So, which outsider is going to disrupt the auto industry? Tesla? Apple? Google? Uber?
A senior Nissan executive said Friday that Uber will force traditional competitors to reinvent themselves or die -- even as he discounted efforts by Apple, Google and Tesla to do the same.
“Lot’s of people are calling Tesla a disrupter. They are not,” said John Martin, Nissan North America’s senior vice president of manufacturing and supply chain management.
During a panel discussion at the Rainbow/PUSH conference in Detroit, Martin argued that Tesla does something that is relatively easy: Produce a high-performance car for more than $100,000. A more difficult task would be to produce a good electric car for less than $30,000.
“People ask me: ‘When are you going to compete with Tesla?’ And I ask them, ‘When is Tesla going to compete against me?’”
Martin says he’ll sit up and pay attention when Tesla introduces an EV priced like the Nissan Leaf. But what about Google and Apple?
It would be very costly for either to become a carmaker, Martin says. That’s because neither company could count on an advantage in manufacturing costs. “We’re already ahead of the curve with robotics and intelligent machines,” Martin said. “We already do that.”
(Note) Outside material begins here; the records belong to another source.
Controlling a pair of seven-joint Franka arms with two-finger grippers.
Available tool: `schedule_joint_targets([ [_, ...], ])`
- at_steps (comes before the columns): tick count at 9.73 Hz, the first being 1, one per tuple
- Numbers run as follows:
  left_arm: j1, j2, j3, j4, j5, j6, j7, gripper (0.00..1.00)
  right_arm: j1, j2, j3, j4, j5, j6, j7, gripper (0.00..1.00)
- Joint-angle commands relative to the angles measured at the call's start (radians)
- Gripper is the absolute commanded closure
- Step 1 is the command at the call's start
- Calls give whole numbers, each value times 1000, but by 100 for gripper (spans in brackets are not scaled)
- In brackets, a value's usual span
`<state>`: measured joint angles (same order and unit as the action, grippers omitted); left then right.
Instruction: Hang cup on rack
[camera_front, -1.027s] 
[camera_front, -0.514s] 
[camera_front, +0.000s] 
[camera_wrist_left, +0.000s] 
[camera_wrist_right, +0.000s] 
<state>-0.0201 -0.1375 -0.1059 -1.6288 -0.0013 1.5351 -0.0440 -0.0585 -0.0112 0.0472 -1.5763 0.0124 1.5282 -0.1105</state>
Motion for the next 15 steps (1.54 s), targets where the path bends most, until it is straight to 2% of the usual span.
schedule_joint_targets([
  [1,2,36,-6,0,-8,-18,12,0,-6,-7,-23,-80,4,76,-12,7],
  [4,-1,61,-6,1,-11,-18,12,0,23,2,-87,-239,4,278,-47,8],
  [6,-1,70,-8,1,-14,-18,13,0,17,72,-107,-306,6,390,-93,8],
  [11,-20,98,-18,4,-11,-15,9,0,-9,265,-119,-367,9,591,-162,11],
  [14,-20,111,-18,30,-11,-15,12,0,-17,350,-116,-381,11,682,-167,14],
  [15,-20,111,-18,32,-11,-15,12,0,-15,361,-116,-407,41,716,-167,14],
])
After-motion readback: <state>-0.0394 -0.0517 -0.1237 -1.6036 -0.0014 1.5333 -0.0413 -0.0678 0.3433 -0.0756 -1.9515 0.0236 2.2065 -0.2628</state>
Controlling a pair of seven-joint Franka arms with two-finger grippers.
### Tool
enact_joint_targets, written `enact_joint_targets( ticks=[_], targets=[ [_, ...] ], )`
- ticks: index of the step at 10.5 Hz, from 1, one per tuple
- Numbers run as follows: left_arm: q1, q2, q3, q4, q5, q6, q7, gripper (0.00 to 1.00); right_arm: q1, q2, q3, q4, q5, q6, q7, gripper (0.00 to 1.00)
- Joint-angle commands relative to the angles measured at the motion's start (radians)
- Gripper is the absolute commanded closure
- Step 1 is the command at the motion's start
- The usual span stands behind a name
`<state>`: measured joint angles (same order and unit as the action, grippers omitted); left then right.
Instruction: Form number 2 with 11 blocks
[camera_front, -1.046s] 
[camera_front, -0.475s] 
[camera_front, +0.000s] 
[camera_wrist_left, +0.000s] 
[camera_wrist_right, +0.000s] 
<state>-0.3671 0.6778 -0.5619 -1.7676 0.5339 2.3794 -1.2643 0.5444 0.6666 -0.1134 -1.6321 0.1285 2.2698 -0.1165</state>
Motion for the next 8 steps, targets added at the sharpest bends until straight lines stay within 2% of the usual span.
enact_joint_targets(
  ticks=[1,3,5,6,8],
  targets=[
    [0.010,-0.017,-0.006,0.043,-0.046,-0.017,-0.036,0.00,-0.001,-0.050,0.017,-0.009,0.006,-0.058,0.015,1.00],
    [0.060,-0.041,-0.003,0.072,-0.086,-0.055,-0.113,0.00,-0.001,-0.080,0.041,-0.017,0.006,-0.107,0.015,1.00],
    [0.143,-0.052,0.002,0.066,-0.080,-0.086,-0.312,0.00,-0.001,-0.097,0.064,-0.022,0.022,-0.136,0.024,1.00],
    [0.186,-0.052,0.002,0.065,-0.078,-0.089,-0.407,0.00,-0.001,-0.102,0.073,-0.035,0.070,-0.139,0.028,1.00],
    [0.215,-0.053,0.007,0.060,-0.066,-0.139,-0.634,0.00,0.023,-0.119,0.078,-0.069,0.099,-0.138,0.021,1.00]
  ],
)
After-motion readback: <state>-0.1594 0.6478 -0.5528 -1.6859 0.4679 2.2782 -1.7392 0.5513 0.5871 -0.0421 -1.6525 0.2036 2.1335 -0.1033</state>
Moreover, if Apple or Google enter the car-making business, they could expect a profit margin of 10 percent or so -- a sorry contrast to their current product lines, which boast profit margins of 30 to 40 percent.
Uber is a different story. For a service provider, the cost of launching a business is much lower than for a car manufacturer. So Uber presents a very real threat to traditional taxi companies, which will have to reinvent themselves in order to survive.
Auto executives, by contrast, will spend most of their energy fighting each other -- not Tesla, Apple or Google.